Just two months ago, Kennedy indicated that the province faced a $1.6 billion deficit in 2013-14 if no action was taken. That number has now dropped to $563.8 million.
The minister says the province is working to rein in expenses as it grapples with a fiscal foundation built on volatile commodities.
“Our province has come from oil,” Kennedy said. “What’s allowed us to pay almost 60 per cent of our revenues, or our monies, on social programs has been the oil.”
To prove the point, the reason for the brighter picture compared to the dire initial forecasts is largely because of petroleum.
Just over $301 million of the billion-dollar boost over recent projections is attributed to government cuts. Another $696 million came from improved expected revenues for the coming year.
And most of those enhanced cash flows are comprised of royalties or corporate taxes from oil and mining.
And the good — or, at least, better — news is not just for the coming year. The deficit for 2012-13, projected in December to clock in at $725.8 million, is now expected to be $430.9 million.
The government expects to return to surplus within two years.
Oil estimated at $105 a barrel
This year’s budget projection for the price of a barrel of Brent oil is US$105. The province expects production to rebound to 85.2 million barrels, after maintainance shutdowns squeezed off the flow of crude last year.
In 2012, the Newfoundland and Labrador government forecast oil prices at an optimistic price point of US$124. It never reached that level, blowing a hole in the balance sheet.
Kennedy says the province has worked to refine the process of how it benchmarks oil.
“As to why should people trust us, all I can tell you is that we’ve tried to improve the process both in terms of coming up with the price and nailing the production down,” Kennedy said.
“I’m as confident as anyone can be at this point in terms of the $105.”
Job cuts breakdown
Kennedy says the province needed to work at reducing its workforce this year, to get the deficit under control.
The government says salary and other employee costs account for up to 55 per cent of the total provincial budget.
The core public service will see 485 layoffs, or just over five per cent of the total workforce. Half of those positions are permanent.
Government boards and agencies will axe another 450 jobs. Nearly 200 of those will come from health authorities.
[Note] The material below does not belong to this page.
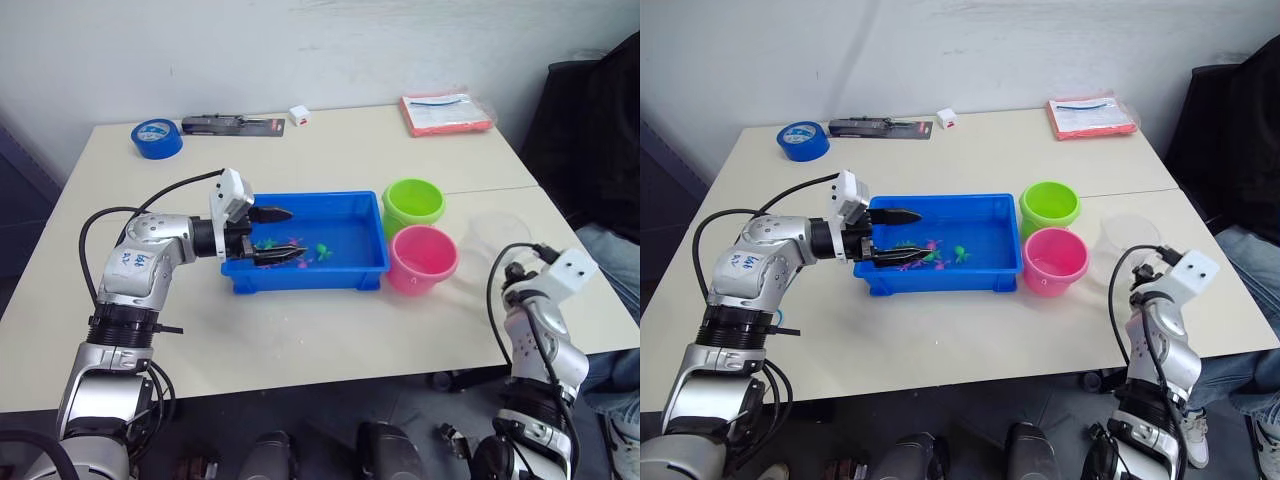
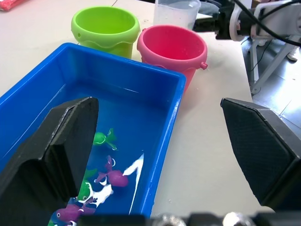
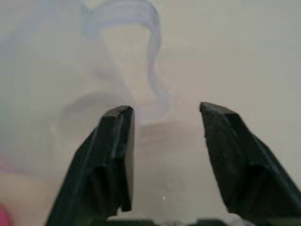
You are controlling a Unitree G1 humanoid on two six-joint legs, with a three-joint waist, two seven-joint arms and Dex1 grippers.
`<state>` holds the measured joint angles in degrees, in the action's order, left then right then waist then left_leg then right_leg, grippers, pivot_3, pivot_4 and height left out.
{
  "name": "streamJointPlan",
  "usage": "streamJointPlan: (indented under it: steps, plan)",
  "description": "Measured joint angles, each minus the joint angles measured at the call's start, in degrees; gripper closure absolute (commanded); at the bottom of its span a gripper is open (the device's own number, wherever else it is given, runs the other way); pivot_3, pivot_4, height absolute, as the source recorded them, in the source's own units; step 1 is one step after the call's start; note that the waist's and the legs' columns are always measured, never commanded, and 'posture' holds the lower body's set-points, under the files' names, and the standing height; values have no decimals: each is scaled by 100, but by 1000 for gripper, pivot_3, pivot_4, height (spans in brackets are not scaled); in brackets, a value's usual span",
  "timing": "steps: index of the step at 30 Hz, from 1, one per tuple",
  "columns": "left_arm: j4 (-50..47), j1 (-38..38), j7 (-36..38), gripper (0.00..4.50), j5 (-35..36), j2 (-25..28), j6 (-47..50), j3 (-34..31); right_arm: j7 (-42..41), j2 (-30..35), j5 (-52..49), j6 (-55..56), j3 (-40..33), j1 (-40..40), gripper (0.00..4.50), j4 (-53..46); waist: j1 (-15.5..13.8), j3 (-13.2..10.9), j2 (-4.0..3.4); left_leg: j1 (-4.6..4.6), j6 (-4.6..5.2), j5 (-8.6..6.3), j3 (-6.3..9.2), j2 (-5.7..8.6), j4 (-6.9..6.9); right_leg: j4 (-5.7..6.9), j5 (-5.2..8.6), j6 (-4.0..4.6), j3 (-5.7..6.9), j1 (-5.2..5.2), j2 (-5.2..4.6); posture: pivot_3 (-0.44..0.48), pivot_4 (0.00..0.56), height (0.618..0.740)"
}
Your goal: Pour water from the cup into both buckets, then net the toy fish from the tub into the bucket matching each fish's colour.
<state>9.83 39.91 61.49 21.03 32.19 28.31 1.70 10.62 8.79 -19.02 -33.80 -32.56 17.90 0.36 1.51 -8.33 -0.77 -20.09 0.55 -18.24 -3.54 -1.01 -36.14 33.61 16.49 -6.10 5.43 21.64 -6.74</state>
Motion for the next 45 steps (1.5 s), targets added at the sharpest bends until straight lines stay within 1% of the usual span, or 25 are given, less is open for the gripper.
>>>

Another 246 positions that are currently vacant will remain unfilled.
In addtion to those staffing reductions, an early retirement incentive program will see another 196 workers retire early. Kennedy expects only half of those to be replaced.
According to the minister, more than half of the job losses in agencies will come from the management ranks.
Managers will be the target of about a quarter of the cuts in the core civil service.
There are another 160 positions targeted in teaching and school administration, although it’s not clear how many job losses will actually result.
School boards reduced to 2
This year’s budget also collapses the number of school boards to two — one English, one French.
Currently, there are five boards in Newfoundland and Labrador.
Kennedy steered questions about those changes to Education Minister Clyde Jackman, whom the government declined to make available for comment.
Next year, government officials will turn their attention to Memorial University and health authorities to create efficiences.
After reducing hundreds of fees in recent years, the province will increase some in 2013.
A 10-per-cent discount to register vehicles online is gone as of April 1, generating $2.6 million for the treasury.
Admission fees are up at provincial historic sites, and ferry users will pay an additional 10 per cent. And the price of rooms in hospitals is up 20 per cent.
Tobacco taxes are also on the way up, effective at midnight, with each cigarette costing 1.5 cents more.